This article is part of our special report Energy poverty.
The European Commission proposed a “social climate fund” to protect vulnerable people from changes brought by the energy transition. Still, it is not fit for purpose, according to researchers and policymakers in the European Parliament.
The EU executive’s proposal came as part of a July package of climate legislation and was sold as a way to ensure the most vulnerable households are included in the green transition.
But the fund has been criticised for falling short of what’s needed to support the poorest European households. And the money is expected to come from a separate proposal to introduce a carbon market for road transport and buildings, which critics say risks fuelling energy poverty.
According to the Jacques Delors Institute, a think-tank, this second Emissions Trading Scheme for transport and heating fuels risks worsening the social challenges associated with the energy transition.
The higher energy bills created by the carbon price could have significant social consequences for European families in return for only limited decarbonisation benefits, the think tank warns in a paper written by researcher Camille Defard.
She argues that “the Social Climate Fund as currently proposed will not be enough to mitigate the negative and unfair effects of the ETS II on Europeans, leading to a high risk of social unrest”.
The European Parliament and EU countries, who are currently debating the legislation, should “bury” the proposal, according to Defard.
Speaking to EURACTIV, she said the European Commission should decouple the social climate fund from the second ETS in order to avoid compensating for the price increase. Instead, the fund should use additional revenues from the original ETS, which were far higher than expected this year, she argued.
The proposed fund is something environmental organisations like Friends of the Earth have been campaigning for, but the proposed funding mechanism tied to the second ETS has made them hesitant to support it.
“The Commission has made it very hard for us to support and be behind them on this because they have put the social climate fund as a kind of add-on measure to push through a very regressive climate policy,” said Martha Myers from Friends of the Earth
“It [risks] millions of Europeans entering into energy poverty and experiencing energy rationing, which is exactly what we don’t need going into the last half of this decade,” she told EURACTIV.
Similar criticism has come from EU countries, like Poland, whose opposition to the idea has only strengthened since the energy price crisis hit European consumers in the Autumn.

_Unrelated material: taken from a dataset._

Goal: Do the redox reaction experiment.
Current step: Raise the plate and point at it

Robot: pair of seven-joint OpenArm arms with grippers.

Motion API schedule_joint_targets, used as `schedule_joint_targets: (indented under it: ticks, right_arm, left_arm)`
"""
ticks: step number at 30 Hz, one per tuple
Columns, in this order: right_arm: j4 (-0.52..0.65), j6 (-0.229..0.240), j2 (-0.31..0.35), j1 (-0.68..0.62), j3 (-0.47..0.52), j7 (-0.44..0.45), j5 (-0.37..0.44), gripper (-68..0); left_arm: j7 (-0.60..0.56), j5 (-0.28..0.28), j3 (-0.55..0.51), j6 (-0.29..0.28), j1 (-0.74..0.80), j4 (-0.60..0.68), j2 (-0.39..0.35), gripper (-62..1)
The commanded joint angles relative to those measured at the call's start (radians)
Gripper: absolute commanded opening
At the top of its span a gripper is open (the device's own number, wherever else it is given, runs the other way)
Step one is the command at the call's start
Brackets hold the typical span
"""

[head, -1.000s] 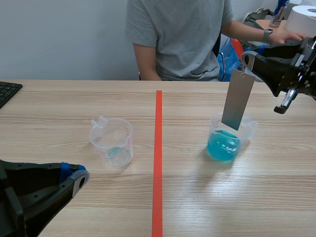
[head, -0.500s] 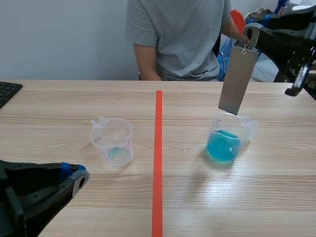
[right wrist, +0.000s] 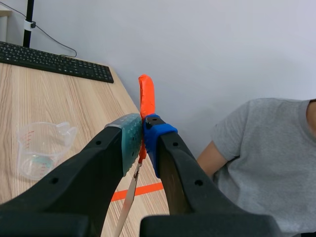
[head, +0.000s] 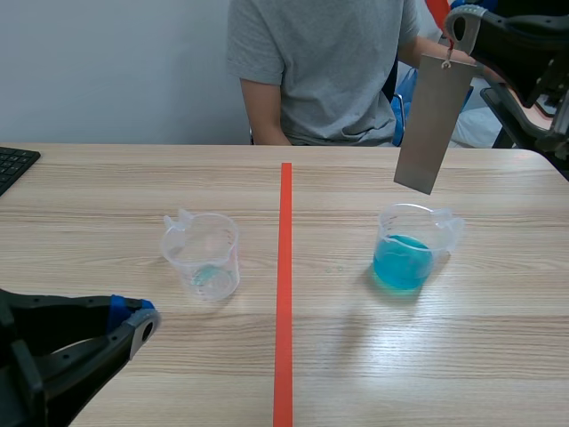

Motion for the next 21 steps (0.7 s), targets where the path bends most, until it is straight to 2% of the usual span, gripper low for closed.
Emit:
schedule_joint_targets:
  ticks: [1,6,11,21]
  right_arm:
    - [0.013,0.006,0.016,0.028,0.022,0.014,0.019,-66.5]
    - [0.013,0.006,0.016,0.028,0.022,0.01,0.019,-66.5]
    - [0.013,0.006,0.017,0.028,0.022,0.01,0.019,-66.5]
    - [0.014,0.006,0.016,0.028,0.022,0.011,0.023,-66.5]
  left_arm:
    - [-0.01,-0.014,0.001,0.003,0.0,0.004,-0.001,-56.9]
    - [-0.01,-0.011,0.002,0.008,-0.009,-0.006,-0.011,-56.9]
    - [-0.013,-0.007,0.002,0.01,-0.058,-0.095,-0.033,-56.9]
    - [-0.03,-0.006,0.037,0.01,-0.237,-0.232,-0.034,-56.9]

“We are already observing a very worrying situation regarding rising energy prices and the Commission’s proposals may significantly worsen the situation,” said the Polish climate and environment minister, Adam Guibourgé-Czetwertyński at a ministerial meeting in October.
The creation of a separate ETS for transport and heating for buildings “could lead to a further significant increase in the prices of energy, especially in countries where a high percent of households rely on coal-fired boilers”, warned Guibourgé-Czetwertyński.
But the European Commission has made it clear that the social climate fund will remain connected to the ETS.
“No ETS, no social climate funds, so then we will have to look for other ways to help our citizens,” warned the EU’s climate chief, Frans Timmermans.
The European Commission maintains that the social climate fund will help, even if it remains attached to the new ETS.
Asked by EURACTIV about the concerns, a Commission spokesperson said: “The Commission realises that the transition towards a climate neutral economy may impact different regions and groups differently. Therefore, fairness and solidarity are key principles of the European Green Deal.”
“Through the new Social Climate Fund, the Commission will provide €72.2 billion in current prices for the period 2025-2032 in the EU budget, using in principle 25% of the additional revenues from the ETS extension. The proposal is to combine this with national contributions of at least 50%. This would allow the Fund to mobilise €144.4 billion for a socially fair transition,” they explained.
Too little, too late
But the amount of money available is also the subject of criticism. Even leaving out the controversial connection to the second ETS, the social climate fund will come too late and will not provide enough money to end energy poverty in Europe, according to Cornelia Ernst, a German member of the European Parliament for the Left.
“We see a big problem – a €72 billion Social Climate Fund over seven years, starting in 2025. This is really very, very conservative. We think we need an earlier start and we think the money is not [enough],” Ernst told EURACTIV.
The European Parliament should push for an earlier implementation of the fund, she insisted.
Defard also warns about the funding coming late, saying protection for vulnerable families will only happen at the “eleventh hour”.
There is also concern that the fund is just not large enough to alleviate the impact of the second ETS and provide money for building renovation programmes or green mobility solutions.
According to a European Commission spokesperson, “The fund will enable member states to provide direct income support to vulnerable low and middle-income households, transport users, and micro-enterprises as well as support green investments, including investments into energy efficiency and renovations of buildings, clean heating and cooling, and integrate renewable energy, and access to zero- and low- emission mobility.”
However, many are convinced the fund will fall short of that.
“Even if we’re just looking into renovation costs, it’s not even going to scratch the surface of what this fund has to deliver on. And that’s before we get into obviously addressing the upfront of Community Energy ownership, renewables access, heat pumps. And finally, of course, green transport, which is itself a hugely expensive infrastructure change,” said Myers.